A one-day information-gathering and validation workshop was held in Toronto on February 10, 2014. The workshop: Communicating about A Different Ontario: Risk Communications, Extreme Weather and Climate Change, included thirty individuals representing community stakeholders with expertise in environment, health, emergency management and risk communications from local, municipal (rural and urban), provincial and federal jurisdictions. Participants worked in small focus groups that reflected the diversity of attendees. The thematic content areas identified through the scoping review were presented to participants, who were asked to describe experiences with any of the practices identified through the scoping review. Examples from lived experience were sought to confirm or challenge the findings from published literature. The workshop was used to select the practices identified through the scoping review that municipal, provincial and/or federal public health practitioners and allied stakeholders viewed as effective or promising. The workshop also provided additional insights and perspectives on risk communication gaps related to EWCC. Workshop proceedings and evaluations were summarized to enhance and validate the final search strategy.
Following the workshop, the final search strategies were executed on February 26, 2014Footnote †. Articles were screened and assessed by two research coordinators. A flow diagram illustrating the screening process is shown in Figure 1. During the screening process, reviewers relied on consensus decision making to resolve any conflicts. A total of 1880 articles were retrieved from database and Google searches.
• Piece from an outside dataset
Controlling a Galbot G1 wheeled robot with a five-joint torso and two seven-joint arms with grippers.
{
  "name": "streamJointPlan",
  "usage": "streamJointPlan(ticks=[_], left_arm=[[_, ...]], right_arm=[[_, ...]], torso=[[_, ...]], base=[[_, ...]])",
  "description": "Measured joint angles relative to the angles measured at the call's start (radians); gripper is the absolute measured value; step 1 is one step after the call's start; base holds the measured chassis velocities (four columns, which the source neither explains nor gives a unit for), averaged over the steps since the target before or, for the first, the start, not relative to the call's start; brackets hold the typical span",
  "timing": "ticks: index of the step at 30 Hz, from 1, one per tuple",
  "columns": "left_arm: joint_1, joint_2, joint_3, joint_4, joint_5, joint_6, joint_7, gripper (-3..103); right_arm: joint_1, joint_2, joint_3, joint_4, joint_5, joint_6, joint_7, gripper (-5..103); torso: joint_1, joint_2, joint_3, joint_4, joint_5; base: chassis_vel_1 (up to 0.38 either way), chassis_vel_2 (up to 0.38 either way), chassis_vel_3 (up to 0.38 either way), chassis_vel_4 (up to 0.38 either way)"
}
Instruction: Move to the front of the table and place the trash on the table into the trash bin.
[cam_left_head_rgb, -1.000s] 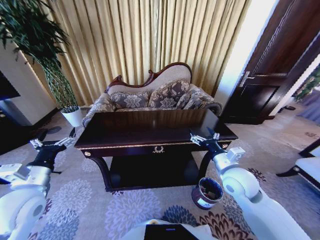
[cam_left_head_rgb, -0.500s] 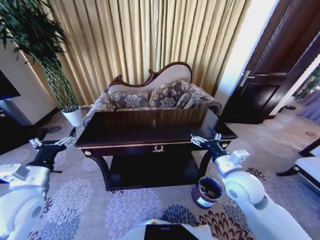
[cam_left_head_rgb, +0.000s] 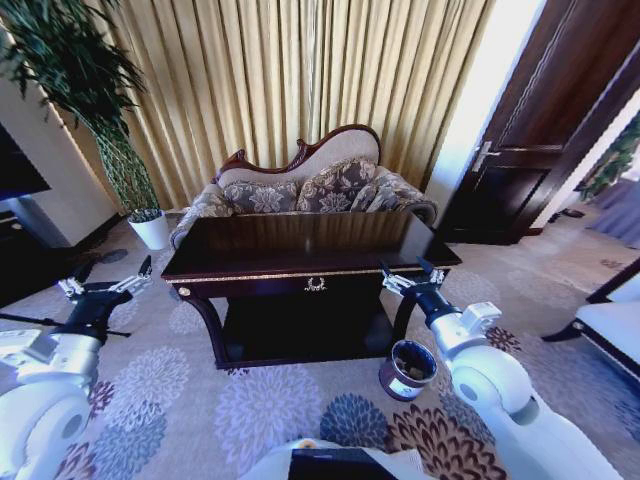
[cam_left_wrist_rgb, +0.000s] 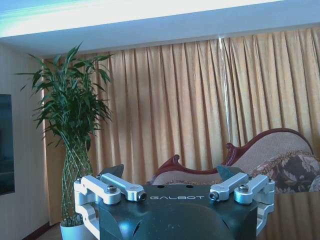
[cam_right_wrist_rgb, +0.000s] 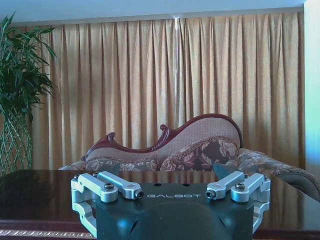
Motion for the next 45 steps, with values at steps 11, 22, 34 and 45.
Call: streamJointPlan(ticks=[11,22,34,45], left_arm=[[0.004,-0.001,-0.001,-0.005,0.000,0.000,0.001,100],[0.011,-0.004,-0.008,-0.008,0.001,-0.001,0.002,100],[0.013,-0.006,-0.009,-0.011,0.001,-0.003,0.003,100],[0.015,-0.009,-0.008,-0.016,0.000,-0.003,0.003,100]], right_arm=[[-0.022,0.006,0.011,0.007,-0.005,0.005,0.002,100],[-0.037,0.012,0.012,0.010,-0.015,0.006,0.002,100],[-0.051,0.018,0.021,0.014,-0.018,0.010,0.003,100],[-0.059,0.012,0.034,0.017,-0.013,0.013,0.004,100]], torso=[[0.000,0.000,0.000,-0.0001,-0.0002],[0.000,0.000,0.000,-0.0001,0.0002],[0.000,0.000,0.000,0.0002,0.0001],[0.000,0.000,0.000,0.0002,0.0001]], base=[[0.193,-0.185,-0.188,0.196],[0.186,-0.187,-0.171,0.192],[0.180,-0.174,-0.205,0.167],[0.174,-0.192,-0.181,0.192]])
Articles were excluded if they were duplicates (n = 326) or if they addressed psychological responses and recovery of individuals from extreme weather events (as these articles focused on individual-level response instead of organizational-level), or if they reported solely on climate change impacts in the absence of references to extreme weather (n = 1449). The remaining 105 articles were reviewed and those not meeting the screening questions (n = 67) were excluded. Three screening questions were used:
- Does the article specifically include risk communication or community adaptation?
- Does the article address some aspect of extreme weather or climate change?
- Does the article include an evaluation of practices, tools, or frameworks using qualitative, quantitative or mixed research methods?
An additional 5 articles were included based on hand searching of key references.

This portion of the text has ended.